Eidels Ami, Houpt Joseph W, Altieri Nicholas, Pei Lei, Townsend James T
University of Newcastle, Australia.
J Math Psychol. 2011 Apr 1;55(2):176-190. doi: 10.1016/j.jmp.2010.11.003.
Systems Factorial Technology is a powerful framework for investigating the fundamental properties of human information processing such as architecture (i.e., serial or parallel processing) and capacity (how processing efficiency is affected by increased workload). The Survivor Interaction Contrast (SIC) and the Capacity Coefficient are effective measures in determining these underlying properties, based on response-time data. Each of the different architectures, under the assumption of independent processing, predicts a specific form of the SIC along with some range of capacity. In this study, we explored SIC predictions of discrete-state (Markov process) and continuous-state (Linear Dynamic) models that allow for certain types of cross-channel interaction. The interaction can be facilitatory or inhibitory: one channel can either facilitate, or slow down processing in its counterpart. Despite the relative generality of these models, the combination of the architecture-oriented plus the capacity oriented analyses provide for precise identification of the underlying system.

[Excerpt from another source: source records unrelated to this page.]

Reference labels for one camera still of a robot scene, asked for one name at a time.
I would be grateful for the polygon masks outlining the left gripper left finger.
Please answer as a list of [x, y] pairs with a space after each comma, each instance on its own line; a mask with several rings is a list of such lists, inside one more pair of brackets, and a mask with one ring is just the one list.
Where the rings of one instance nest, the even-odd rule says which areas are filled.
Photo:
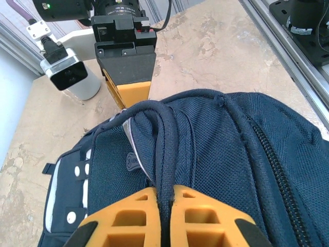
[[145, 188], [85, 218], [65, 246], [161, 246], [154, 187]]

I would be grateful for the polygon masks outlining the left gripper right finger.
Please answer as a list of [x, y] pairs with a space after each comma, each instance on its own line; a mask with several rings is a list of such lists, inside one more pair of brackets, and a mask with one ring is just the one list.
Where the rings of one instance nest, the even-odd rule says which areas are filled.
[[192, 188], [175, 185], [171, 246], [271, 246], [246, 213]]

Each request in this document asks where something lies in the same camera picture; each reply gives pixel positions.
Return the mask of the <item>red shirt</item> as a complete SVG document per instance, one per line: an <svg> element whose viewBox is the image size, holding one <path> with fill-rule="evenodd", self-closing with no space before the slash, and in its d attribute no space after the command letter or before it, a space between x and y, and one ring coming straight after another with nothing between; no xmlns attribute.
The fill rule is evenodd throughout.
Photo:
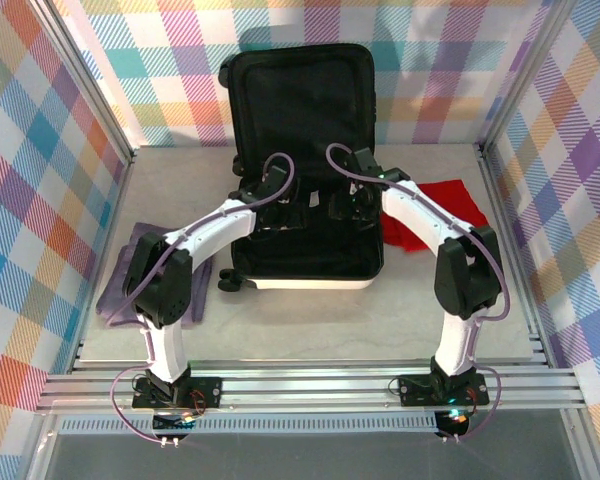
<svg viewBox="0 0 600 480"><path fill-rule="evenodd" d="M487 217L474 202L462 180L419 183L418 187L450 214L475 227L488 224ZM383 213L381 225L385 244L399 247L408 253L427 250L426 244L395 218Z"/></svg>

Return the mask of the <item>white hard-shell suitcase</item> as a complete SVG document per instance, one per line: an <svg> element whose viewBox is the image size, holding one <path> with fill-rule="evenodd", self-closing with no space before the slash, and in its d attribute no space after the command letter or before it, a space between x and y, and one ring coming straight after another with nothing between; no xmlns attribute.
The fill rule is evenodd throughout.
<svg viewBox="0 0 600 480"><path fill-rule="evenodd" d="M218 286L362 288L384 264L382 225L329 219L329 181L345 176L352 151L375 147L376 96L370 51L324 44L245 51L227 58L239 188L261 184L272 166L300 181L303 228L254 231L231 246Z"/></svg>

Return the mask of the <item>purple jeans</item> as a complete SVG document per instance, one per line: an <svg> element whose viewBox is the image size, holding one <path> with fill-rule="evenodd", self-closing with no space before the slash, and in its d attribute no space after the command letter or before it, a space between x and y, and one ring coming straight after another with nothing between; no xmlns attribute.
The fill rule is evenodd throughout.
<svg viewBox="0 0 600 480"><path fill-rule="evenodd" d="M168 228L149 223L137 222L134 224L129 240L119 250L113 271L96 302L97 314L108 318L122 304L124 300L123 282L139 238L148 232L162 235L168 231ZM198 266L193 273L191 302L182 318L184 328L192 328L195 324L202 322L213 266L214 257L211 257Z"/></svg>

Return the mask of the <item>black controller board with LEDs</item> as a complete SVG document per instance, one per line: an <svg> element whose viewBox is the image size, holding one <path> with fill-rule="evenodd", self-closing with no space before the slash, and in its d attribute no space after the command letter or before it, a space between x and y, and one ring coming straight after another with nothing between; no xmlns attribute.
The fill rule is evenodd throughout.
<svg viewBox="0 0 600 480"><path fill-rule="evenodd" d="M156 431L190 431L196 426L197 416L191 411L157 411L152 417L152 429Z"/></svg>
<svg viewBox="0 0 600 480"><path fill-rule="evenodd" d="M470 417L469 412L456 408L448 411L438 411L435 413L436 434L441 438L463 436L469 430Z"/></svg>

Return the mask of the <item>aluminium side rail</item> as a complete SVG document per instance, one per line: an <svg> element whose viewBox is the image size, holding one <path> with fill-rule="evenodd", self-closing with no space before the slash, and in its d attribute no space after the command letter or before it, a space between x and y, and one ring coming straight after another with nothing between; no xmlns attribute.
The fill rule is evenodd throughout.
<svg viewBox="0 0 600 480"><path fill-rule="evenodd" d="M551 345L547 342L539 310L525 277L522 255L516 243L516 237L509 223L505 202L497 185L496 158L485 152L480 144L473 145L481 178L480 200L476 203L489 220L489 225L497 233L504 276L510 297L509 314L497 323L500 330L507 328L511 333L516 327L524 334L525 345L532 350L531 355L513 356L507 354L498 362L511 365L555 366Z"/></svg>
<svg viewBox="0 0 600 480"><path fill-rule="evenodd" d="M109 251L111 249L111 243L115 236L115 231L117 228L117 222L120 215L121 204L124 201L124 197L128 190L128 186L130 183L130 177L133 173L133 167L137 158L137 154L139 152L138 148L133 148L129 154L129 156L125 159L124 168L122 170L122 175L120 179L120 183L118 189L116 191L115 197L113 199L113 206L110 210L110 215L108 217L107 223L105 224L106 235L103 237L103 242L101 244L101 250L97 256L97 264L94 270L93 279L90 282L89 290L87 292L87 296L85 297L85 305L82 310L80 319L77 323L77 326L74 330L74 335L72 337L72 341L70 343L69 355L67 360L63 366L62 372L64 374L71 374L73 371L73 365L76 361L78 351L81 349L81 346L84 342L85 330L89 326L91 311L93 310L93 305L96 300L96 293L98 291L98 285L103 277L107 258L109 255Z"/></svg>

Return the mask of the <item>aluminium mounting rail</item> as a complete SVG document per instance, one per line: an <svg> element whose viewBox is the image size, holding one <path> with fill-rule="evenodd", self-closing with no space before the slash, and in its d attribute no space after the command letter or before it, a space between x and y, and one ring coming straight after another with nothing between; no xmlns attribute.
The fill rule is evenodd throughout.
<svg viewBox="0 0 600 480"><path fill-rule="evenodd" d="M37 402L39 413L102 413L110 410L109 390L128 410L134 390L126 362L80 362L64 375L51 375ZM222 378L223 412L372 412L397 411L398 375L429 371L419 362L201 361L196 377ZM485 374L490 398L503 410L580 409L584 395L571 369L544 362L505 362Z"/></svg>

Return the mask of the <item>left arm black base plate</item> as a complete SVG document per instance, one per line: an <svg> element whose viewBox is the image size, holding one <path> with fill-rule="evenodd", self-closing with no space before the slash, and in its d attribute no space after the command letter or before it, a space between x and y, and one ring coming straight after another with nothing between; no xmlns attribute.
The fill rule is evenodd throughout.
<svg viewBox="0 0 600 480"><path fill-rule="evenodd" d="M208 409L218 408L222 395L220 377L187 377L173 383L146 375L132 380L134 409Z"/></svg>

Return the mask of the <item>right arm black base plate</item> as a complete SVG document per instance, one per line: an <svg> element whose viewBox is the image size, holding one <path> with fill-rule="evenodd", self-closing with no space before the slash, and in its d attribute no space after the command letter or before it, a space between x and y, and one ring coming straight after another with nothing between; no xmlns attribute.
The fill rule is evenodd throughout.
<svg viewBox="0 0 600 480"><path fill-rule="evenodd" d="M401 375L398 394L404 407L485 406L490 402L485 377L474 371L449 378L435 372Z"/></svg>

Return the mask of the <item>aluminium frame post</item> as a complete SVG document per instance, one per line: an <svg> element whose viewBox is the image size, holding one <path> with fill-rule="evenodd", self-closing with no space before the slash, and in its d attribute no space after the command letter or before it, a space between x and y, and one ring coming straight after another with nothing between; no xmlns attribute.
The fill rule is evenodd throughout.
<svg viewBox="0 0 600 480"><path fill-rule="evenodd" d="M55 4L52 0L26 1L39 20L43 31L49 36L69 75L84 95L94 116L101 123L116 153L124 159L126 165L133 164L134 148L124 134Z"/></svg>
<svg viewBox="0 0 600 480"><path fill-rule="evenodd" d="M485 119L476 128L479 159L495 149L577 1L526 0L489 86Z"/></svg>

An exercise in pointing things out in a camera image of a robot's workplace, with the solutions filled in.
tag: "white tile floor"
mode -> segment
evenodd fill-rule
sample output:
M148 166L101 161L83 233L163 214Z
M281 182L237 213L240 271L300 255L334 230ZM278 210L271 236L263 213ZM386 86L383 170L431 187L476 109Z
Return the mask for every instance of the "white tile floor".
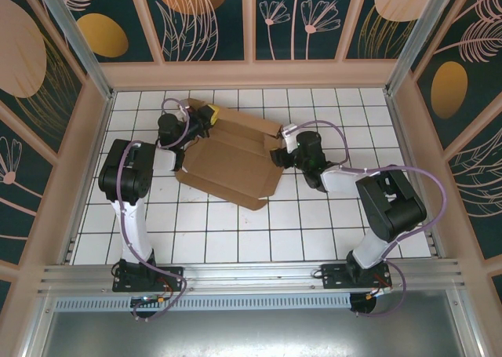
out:
M154 143L164 97L194 97L284 125L325 119L343 127L353 167L403 164L381 89L227 89L122 92L117 95L94 174L114 139ZM174 109L174 103L167 104ZM336 131L317 128L328 159L340 161ZM146 198L147 230L160 264L344 259L363 238L362 204L345 194L310 189L288 169L269 204L256 212L156 172ZM113 264L121 254L113 209L94 180L73 253L73 264ZM429 257L424 234L404 241L390 257Z

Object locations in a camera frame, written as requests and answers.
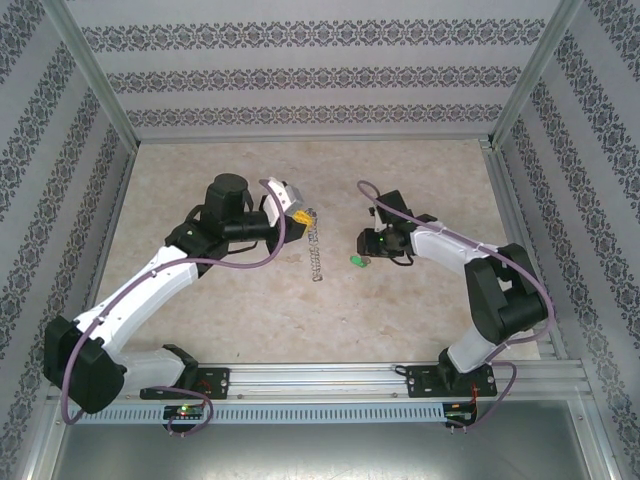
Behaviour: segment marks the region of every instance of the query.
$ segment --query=aluminum frame
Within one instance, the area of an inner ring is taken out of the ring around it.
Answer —
[[[604,433],[586,373],[579,360],[516,361],[518,381],[505,401],[566,401],[589,474],[593,479],[619,479],[611,447]],[[425,402],[451,403],[470,400],[459,398],[409,398],[404,377],[395,373],[397,365],[435,365],[435,362],[360,363],[360,364],[240,364],[206,367],[230,368],[228,399],[217,405],[309,405],[382,403],[407,406]],[[511,376],[511,369],[494,367],[498,390]],[[61,420],[59,390],[49,389],[38,431],[19,478],[50,479],[67,427]],[[491,402],[491,398],[480,398]],[[123,396],[113,405],[136,409],[141,405],[179,405],[180,400],[143,401]],[[132,420],[130,424],[142,424]]]
[[[509,135],[512,125],[518,118],[527,98],[529,98],[529,94],[538,83],[547,63],[553,57],[553,51],[560,43],[576,13],[578,13],[580,5],[582,5],[580,0],[560,0],[558,2],[553,16],[549,19],[549,23],[544,29],[542,38],[536,45],[522,75],[518,79],[518,83],[502,109],[496,126],[491,132],[494,147],[502,145],[504,139]]]
[[[522,245],[527,250],[536,276],[542,278],[533,245],[527,234],[522,212],[516,207],[518,201],[509,175],[507,174],[507,167],[502,157],[502,152],[494,148],[488,138],[480,140],[480,150],[484,157],[489,181],[491,182],[491,188],[496,197],[496,205],[500,213],[500,219],[504,225],[507,240]],[[557,325],[551,329],[546,338],[538,340],[537,343],[541,358],[543,358],[543,355],[547,358],[555,357],[559,360],[569,358]],[[549,343],[552,346],[552,351],[549,351]]]
[[[128,152],[133,151],[140,145],[140,139],[116,97],[107,76],[100,68],[82,30],[76,24],[67,2],[65,0],[43,0],[42,6],[96,94],[100,105],[118,132],[120,140]]]

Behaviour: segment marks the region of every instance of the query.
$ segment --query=black cable
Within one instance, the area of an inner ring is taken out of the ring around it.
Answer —
[[[409,263],[401,263],[397,261],[395,258],[389,258],[389,260],[391,260],[393,263],[395,263],[399,267],[410,267],[411,265],[413,265],[413,257],[407,253],[407,259],[409,260]]]
[[[248,252],[249,250],[253,250],[254,248],[256,248],[258,246],[258,242],[255,242],[253,245],[251,245],[250,247],[244,247],[244,248],[239,248],[238,250],[231,250],[229,252],[227,252],[227,255],[235,255],[237,253],[244,253],[244,252]]]
[[[404,365],[396,365],[393,371],[398,375],[402,375],[403,377],[407,376],[407,367],[405,367]]]
[[[202,211],[204,205],[196,205],[191,209],[191,211],[187,214],[187,218],[184,219],[185,222],[190,222],[195,218],[195,216]]]

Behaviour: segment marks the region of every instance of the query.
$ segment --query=small green object
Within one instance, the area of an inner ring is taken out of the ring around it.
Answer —
[[[368,258],[366,258],[366,259],[360,258],[358,255],[352,255],[351,256],[351,263],[353,263],[354,265],[357,265],[360,268],[364,268],[367,265],[369,265],[370,260]]]

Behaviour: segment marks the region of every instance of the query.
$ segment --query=yellow object
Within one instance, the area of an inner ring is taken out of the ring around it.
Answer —
[[[293,214],[293,217],[291,218],[293,218],[298,223],[302,223],[303,225],[306,225],[307,229],[313,225],[313,218],[311,218],[311,215],[309,215],[304,210],[298,210],[296,213]]]

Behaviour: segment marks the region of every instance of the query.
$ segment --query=metal plate
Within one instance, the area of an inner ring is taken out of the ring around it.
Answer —
[[[182,440],[158,424],[78,425],[68,429],[53,478],[586,480],[563,403],[505,402],[466,435],[421,422],[214,423]]]
[[[193,388],[197,392],[204,393],[211,400],[226,400],[230,372],[228,368],[199,367]],[[193,397],[145,388],[140,390],[140,398],[142,400],[181,400]]]
[[[78,425],[159,425],[164,423],[163,405],[114,405],[93,415],[85,415]],[[75,414],[77,407],[71,409]],[[439,402],[396,404],[307,404],[238,405],[214,404],[212,424],[274,425],[335,423],[411,423],[444,422],[444,407]],[[175,425],[200,423],[200,419],[177,418]]]
[[[406,367],[409,398],[471,397],[476,388],[478,397],[495,397],[498,394],[493,369],[489,365],[469,372],[449,390],[433,365],[414,365]]]

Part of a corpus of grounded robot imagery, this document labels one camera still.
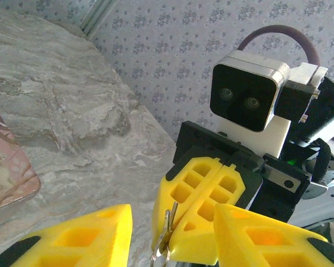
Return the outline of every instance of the green led light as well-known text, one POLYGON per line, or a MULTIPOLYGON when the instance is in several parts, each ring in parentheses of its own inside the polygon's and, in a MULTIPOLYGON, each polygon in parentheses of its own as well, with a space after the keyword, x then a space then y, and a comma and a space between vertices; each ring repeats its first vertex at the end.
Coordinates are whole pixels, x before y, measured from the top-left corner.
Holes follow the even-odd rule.
POLYGON ((288 164, 294 165, 296 164, 297 160, 289 160, 287 161, 288 164))

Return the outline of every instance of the cable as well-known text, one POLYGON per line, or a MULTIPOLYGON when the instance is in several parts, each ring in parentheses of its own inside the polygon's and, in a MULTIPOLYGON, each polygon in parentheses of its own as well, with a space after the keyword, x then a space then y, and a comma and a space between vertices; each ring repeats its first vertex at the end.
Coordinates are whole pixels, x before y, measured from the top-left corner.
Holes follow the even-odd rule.
POLYGON ((257 29, 241 42, 237 50, 244 50, 252 40, 265 33, 283 33, 293 38, 303 48, 309 64, 321 65, 318 52, 311 40, 299 30, 285 25, 270 25, 257 29))
POLYGON ((328 218, 328 219, 324 219, 324 220, 321 220, 321 221, 314 222, 313 224, 309 224, 309 225, 303 226, 302 228, 304 228, 304 229, 311 229, 312 226, 314 226, 314 225, 326 224, 326 223, 329 223, 329 222, 332 222, 332 221, 334 221, 334 218, 328 218))
POLYGON ((320 149, 318 152, 316 164, 314 165, 313 169, 312 182, 320 184, 327 174, 332 151, 330 146, 325 141, 323 141, 323 139, 318 138, 314 144, 318 144, 320 149))

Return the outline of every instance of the screw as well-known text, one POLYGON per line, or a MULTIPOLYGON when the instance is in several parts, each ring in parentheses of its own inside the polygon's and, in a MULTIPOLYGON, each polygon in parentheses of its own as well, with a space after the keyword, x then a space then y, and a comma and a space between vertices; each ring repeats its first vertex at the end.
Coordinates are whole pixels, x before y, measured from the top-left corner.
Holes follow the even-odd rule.
POLYGON ((320 90, 315 89, 313 94, 312 94, 312 99, 318 99, 319 94, 321 93, 320 90))
POLYGON ((302 118, 299 120, 301 123, 305 123, 308 119, 308 115, 304 114, 302 118))

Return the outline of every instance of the marble surface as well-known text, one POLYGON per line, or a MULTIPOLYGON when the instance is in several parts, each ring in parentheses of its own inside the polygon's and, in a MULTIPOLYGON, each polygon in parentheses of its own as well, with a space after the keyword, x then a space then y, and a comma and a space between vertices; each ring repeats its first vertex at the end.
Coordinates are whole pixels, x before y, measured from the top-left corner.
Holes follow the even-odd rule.
POLYGON ((0 226, 0 253, 30 231, 130 203, 129 266, 147 266, 175 144, 94 45, 77 28, 0 10, 0 113, 42 181, 0 226))

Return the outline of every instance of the floral wallpaper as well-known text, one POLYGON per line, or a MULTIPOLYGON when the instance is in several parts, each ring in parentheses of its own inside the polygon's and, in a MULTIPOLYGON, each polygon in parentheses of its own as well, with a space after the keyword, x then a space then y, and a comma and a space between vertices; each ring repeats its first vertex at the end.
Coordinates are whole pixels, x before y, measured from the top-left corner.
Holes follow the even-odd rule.
POLYGON ((0 0, 0 7, 79 25, 96 0, 0 0))
MULTIPOLYGON (((209 108, 213 64, 262 26, 285 24, 304 32, 334 78, 334 1, 257 2, 120 0, 93 41, 176 139, 185 120, 215 127, 209 108)), ((300 46, 281 34, 258 37, 246 51, 290 66, 306 61, 300 46)))

系统因子技术是一个强大的框架,用于研究人类信息处理的基本特性,如架构(即串行或并行处理)和容量(处理效率如何受到工作量增加的影响)。基于反应时间数据,幸存者交互对比(SIC)和容量系数是确定这些潜在特性的有效措施。在独立处理的假设下,每种不同的架构都预测了SIC的特定形式以及一定范围的容量。在本研究中,我们探索了离散状态(马尔可夫过程)和连续状态(线性动态)模型的SIC预测,这些模型允许某些类型的跨通道交互。这种交互可以是促进性的或抑制性的:一个通道可以促进或减慢其对应通道的处理。尽管这些模型具有相对普遍性,但面向架构的分析与面向容量的分析相结合,能够精确识别底层系统。